[Data entries]
»»
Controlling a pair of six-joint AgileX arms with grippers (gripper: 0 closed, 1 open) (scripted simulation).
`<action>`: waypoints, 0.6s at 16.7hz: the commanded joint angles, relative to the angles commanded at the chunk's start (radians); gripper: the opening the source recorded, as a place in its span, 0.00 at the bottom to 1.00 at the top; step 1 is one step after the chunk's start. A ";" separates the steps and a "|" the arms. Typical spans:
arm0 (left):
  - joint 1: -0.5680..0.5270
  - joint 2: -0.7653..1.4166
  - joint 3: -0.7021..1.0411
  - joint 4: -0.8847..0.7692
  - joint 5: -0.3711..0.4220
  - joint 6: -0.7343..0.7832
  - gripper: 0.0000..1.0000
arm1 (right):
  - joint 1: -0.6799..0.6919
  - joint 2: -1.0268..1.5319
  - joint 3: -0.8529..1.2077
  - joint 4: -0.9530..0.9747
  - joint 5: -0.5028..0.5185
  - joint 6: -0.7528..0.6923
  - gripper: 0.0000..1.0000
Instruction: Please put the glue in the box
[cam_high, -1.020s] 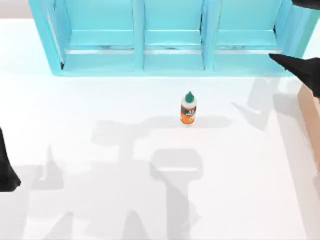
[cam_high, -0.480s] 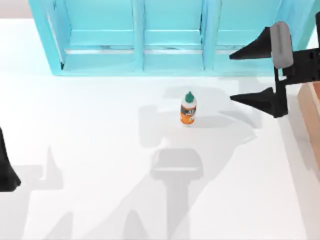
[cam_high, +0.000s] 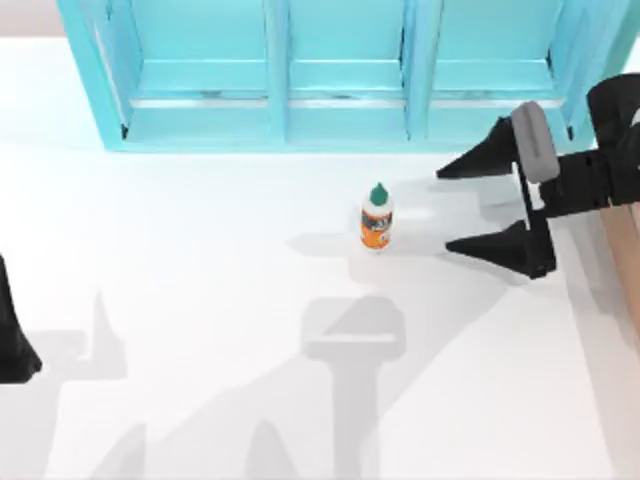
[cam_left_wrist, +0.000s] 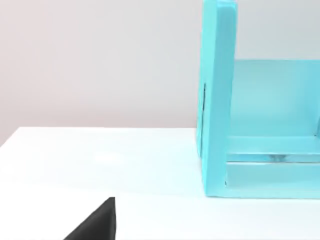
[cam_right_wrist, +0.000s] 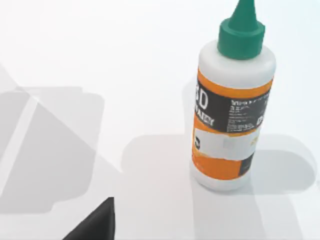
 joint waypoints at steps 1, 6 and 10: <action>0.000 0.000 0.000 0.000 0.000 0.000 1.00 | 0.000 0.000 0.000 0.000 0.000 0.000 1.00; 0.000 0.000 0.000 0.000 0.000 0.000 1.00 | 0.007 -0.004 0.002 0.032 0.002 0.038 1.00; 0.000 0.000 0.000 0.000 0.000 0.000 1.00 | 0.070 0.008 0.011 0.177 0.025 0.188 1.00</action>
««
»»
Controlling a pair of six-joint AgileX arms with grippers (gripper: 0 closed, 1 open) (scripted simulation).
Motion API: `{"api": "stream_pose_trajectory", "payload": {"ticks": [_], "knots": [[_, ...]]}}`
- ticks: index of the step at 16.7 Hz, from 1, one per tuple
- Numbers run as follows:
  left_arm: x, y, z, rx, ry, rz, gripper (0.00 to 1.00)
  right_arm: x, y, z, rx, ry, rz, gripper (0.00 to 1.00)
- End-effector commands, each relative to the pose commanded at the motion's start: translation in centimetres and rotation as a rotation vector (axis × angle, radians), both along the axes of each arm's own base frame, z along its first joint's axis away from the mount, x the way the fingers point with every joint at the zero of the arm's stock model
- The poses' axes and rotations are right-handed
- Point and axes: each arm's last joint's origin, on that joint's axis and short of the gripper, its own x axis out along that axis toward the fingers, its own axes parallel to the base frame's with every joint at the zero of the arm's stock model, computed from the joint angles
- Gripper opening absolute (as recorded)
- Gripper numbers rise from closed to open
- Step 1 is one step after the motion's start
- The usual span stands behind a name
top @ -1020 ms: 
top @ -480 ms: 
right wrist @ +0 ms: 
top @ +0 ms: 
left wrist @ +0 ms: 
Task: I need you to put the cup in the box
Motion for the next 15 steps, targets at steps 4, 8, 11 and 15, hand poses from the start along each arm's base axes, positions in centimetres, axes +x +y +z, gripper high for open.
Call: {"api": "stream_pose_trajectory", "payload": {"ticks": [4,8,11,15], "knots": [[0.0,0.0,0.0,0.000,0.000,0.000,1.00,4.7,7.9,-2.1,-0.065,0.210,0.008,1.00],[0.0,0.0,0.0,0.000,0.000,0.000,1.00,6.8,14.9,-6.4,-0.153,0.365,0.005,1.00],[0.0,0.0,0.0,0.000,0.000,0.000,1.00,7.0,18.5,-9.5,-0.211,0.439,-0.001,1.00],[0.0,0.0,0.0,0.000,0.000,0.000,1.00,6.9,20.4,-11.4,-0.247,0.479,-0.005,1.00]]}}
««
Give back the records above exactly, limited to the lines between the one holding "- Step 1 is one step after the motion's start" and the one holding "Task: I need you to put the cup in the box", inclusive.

_SOLUTION TO THE EXERCISE:_
- Step 1 is one step after the motion's start
- The usual span stands behind a name
top @ -1020 ms: 
top @ -480 ms: 
right wrist @ +0 ms: 
top @ +0 ms: 
left wrist @ +0 ms: 
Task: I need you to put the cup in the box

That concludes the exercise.